We recruited adult EL1, L1 Mandarin ELL, and L1 Korean ELL readers at an American university. Korean and Mandarin ELLs were selected as participant groups for several strategic reasons. First, they are among the 10 most commonly reported home languages of ELLs in the United States (NCES, 2022). Second, they represent typologically and orthographically different languages. Mandarin uses a logographic system where characters denote semantic and phonological information, whereas Korean uses an alphabet expressing phonological information and syllabic information via arrangement of the letters into “syllable blocks.” Perhaps more importantly, in terms of each language’s syntax, Korean is agglutinative, where meanings are often expressed in productive affixes (Koopman, 2005), whereas Mandarin is isolating, where meanings are often expressed in single, isolated morphemes (Huang & Liu, 2014). English, on the other hand, uses an alphabet, similar but distinct to Korean, and is an analytic language where meaning is expressed partially through productive affixes but largely through word order (Jespersen, 1984). Thus, Korean and Mandarin represent ELL populations who would likely have different sources of issues with English syntactic processing due to interference from their respective first language, which typically represents over one third of errors ELLs make (Pichette & Leśniewska, 2018). Finally, these population groups are readily available on the university campus where the research was conducted.

Participants were all at least 18 years of age and earned a total of $80 for participation across all three sessions of the experiment. Participants in the EL1 group were required to have grown up speaking English as (one of) their first language(s). To be eligible to participate in one of the ELL groups, participants had to have grown up speaking either Mandarin or Korean and had to have not grown up speaking English in the home. Although education level was not a criterion for eligibility, all participants indicated at least a bachelor’s degree if not higher post-secondary degrees. Language experience and history were assessed by using an adapted LEAP-Q (Kaushanskaya et al., 2020; Marian et al., 2007). Thirty participants were initially recruited from each language group and were randomly assigned to either the Cascade format group or the control group, who read in a traditional text format. Some of these participants were not included in the final analysis (see Results section), resulting in 27 L1 English, 28 L1 Korean, and 30 L1 Mandarin participants in the final analysis. A post-hoc power analysis conducted in GPower (Erdfelder et al., 1996) shows that our design achieved 70.0% power for finding the main effect of Format (Odds Ratio = 1.65, Probability of H0 = 0.5, Alpha = 0.05, Total Sample Size = 85).

Language experience differed in terms of exposure to English reading and age of acquisition between groups. The former finding revealed that English participants have a higher tendency to read in English, which is not very surprising.
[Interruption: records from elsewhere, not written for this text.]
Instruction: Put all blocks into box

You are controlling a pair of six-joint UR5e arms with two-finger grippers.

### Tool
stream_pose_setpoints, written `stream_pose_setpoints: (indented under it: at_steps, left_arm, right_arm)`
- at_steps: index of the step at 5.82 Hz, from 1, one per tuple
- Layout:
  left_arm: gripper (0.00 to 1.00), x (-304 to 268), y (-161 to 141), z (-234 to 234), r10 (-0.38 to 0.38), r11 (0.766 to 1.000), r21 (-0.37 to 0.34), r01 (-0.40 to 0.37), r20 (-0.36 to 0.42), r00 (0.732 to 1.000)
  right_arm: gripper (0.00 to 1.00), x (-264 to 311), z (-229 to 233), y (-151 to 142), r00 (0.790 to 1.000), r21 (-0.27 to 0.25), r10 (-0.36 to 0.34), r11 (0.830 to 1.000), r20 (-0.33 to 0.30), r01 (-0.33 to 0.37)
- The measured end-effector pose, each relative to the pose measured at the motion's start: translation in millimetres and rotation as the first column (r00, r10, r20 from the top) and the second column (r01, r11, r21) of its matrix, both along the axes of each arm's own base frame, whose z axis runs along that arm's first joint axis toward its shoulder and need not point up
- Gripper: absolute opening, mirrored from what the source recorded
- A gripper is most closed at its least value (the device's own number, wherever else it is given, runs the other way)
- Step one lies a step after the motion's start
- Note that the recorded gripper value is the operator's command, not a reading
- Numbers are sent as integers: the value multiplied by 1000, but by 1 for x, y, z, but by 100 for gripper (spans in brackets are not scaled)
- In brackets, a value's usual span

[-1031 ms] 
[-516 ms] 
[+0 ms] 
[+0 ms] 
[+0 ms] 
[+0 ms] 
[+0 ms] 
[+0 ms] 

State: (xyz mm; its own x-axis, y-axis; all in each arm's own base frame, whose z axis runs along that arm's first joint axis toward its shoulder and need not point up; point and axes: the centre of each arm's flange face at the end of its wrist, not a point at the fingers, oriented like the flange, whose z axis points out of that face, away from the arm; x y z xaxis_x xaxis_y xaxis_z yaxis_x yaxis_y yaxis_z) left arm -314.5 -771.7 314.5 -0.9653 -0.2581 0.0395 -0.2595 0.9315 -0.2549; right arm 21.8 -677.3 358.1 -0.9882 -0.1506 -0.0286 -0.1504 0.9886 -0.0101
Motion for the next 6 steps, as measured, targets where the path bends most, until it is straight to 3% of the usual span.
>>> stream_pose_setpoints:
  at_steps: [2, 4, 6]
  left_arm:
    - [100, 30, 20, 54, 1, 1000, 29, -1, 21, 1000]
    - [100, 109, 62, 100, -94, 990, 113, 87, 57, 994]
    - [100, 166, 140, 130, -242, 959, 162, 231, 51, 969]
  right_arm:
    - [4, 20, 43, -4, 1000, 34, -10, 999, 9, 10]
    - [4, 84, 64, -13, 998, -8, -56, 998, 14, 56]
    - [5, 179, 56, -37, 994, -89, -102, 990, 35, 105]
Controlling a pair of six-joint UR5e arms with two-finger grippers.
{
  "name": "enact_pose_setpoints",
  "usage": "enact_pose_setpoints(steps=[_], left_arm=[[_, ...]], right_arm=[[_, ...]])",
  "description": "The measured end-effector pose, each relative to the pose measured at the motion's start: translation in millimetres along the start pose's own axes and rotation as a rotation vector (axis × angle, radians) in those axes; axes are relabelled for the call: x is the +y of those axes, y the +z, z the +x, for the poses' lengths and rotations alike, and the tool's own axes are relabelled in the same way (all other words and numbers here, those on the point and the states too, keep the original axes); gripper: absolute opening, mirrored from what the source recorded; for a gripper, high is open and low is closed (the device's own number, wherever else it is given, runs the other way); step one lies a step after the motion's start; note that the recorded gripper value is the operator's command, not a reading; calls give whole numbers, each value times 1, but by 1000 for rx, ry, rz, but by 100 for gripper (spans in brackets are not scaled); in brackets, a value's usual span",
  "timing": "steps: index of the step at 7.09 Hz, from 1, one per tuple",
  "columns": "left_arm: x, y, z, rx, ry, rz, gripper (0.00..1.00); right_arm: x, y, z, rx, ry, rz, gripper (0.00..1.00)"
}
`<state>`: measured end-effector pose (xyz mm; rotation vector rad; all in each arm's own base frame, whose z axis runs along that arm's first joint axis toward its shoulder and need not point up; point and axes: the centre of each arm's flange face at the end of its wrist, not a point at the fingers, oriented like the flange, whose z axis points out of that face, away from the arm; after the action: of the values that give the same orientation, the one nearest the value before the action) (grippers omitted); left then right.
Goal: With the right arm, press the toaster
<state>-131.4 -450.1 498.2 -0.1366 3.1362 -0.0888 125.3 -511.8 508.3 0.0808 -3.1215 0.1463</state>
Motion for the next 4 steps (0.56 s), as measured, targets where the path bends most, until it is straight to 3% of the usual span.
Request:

The age of acquisition difference shows that Mandarin participants reported an overall higher age of acquisition compared to Korean participants; however, this significance did not hold across format groups. To ensure that the age of acquisition imbalance was not driving differences in the data, we ran an additional model only including ELL participants, revealing that the Mandarin ELLs scored higher than Korean ELLs even when controlling for age of acquisition. That model can be found in the supplemental code, and this language-based difference is discussed in the general discussion. Differences also existed between groups for the individual differences observed in Session 1, outlined below; however, these differences were mostly expected given language requirements for these groups, and these variables were all added as fixed effects in the main models to control for their influence on the effects of interest. Language experience and individual difference variables across the three groups are reported below in Table 1.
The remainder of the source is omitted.